Такого капитана, как Филипп Пуассон, точно не стали бы живьём закапывать в песок, подумалось мне.
– Merci, – ответил он. – Наверное, сделаем так. Вместе отобьём твою «Удачу» у Мура, а там видно будет. Готов признать тебя адмиралом, если команда не против.
Я скупо улыбнулся, хотя внутри был готов скакать от радости. Какая-то часть меня всё ещё опасалась предательства, что Филипп высадит меня на Ямайке и уплывёт в закат, но разумом я понимал, что набожный и честный француз так не поступит. Даже если он стал пиратом.

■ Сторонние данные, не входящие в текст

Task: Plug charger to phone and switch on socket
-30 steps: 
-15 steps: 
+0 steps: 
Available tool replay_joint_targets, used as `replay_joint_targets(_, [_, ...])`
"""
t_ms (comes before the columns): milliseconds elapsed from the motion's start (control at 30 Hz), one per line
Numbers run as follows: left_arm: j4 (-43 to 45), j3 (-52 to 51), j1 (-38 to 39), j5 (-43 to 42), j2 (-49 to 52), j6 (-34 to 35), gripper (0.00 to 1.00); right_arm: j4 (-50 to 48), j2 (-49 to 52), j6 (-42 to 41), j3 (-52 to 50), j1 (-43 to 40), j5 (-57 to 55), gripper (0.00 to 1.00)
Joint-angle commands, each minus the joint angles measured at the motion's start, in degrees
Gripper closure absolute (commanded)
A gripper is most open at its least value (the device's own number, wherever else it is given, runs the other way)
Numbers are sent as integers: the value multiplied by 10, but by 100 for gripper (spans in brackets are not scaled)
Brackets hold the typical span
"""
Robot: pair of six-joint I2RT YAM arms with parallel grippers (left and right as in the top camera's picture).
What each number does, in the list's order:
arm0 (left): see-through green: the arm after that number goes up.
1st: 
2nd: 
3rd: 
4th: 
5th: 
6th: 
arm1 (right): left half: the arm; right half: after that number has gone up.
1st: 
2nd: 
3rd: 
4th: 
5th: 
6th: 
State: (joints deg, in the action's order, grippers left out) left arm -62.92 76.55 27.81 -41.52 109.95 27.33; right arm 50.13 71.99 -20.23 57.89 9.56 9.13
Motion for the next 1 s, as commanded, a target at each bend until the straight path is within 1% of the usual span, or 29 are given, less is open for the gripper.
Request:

Впереди показались знакомые каждому флибустьеру рифы Порт-Ройала. Солнце стояло в зените, и на смену утренней прохладе пришла влажная тропическая жара, от которой было трудно дышать.
Завидев на горизонте крыши, пираты воодушевились, а я, наоборот, немного расстроился. С каждым ярдом пираты приближались к выпивке и женщинам, а я приближался к расставанию с леди Монтгомери, которая сейчас стояла на баке, глядя на город. Я понимал, что у нас с ней ничего не получится, всё-таки, она — благородная леди, а я — головорез, пират и разбойник. От этого становилось тошно.
Я подошёл к ней и молча встал рядом, не смея заговорить.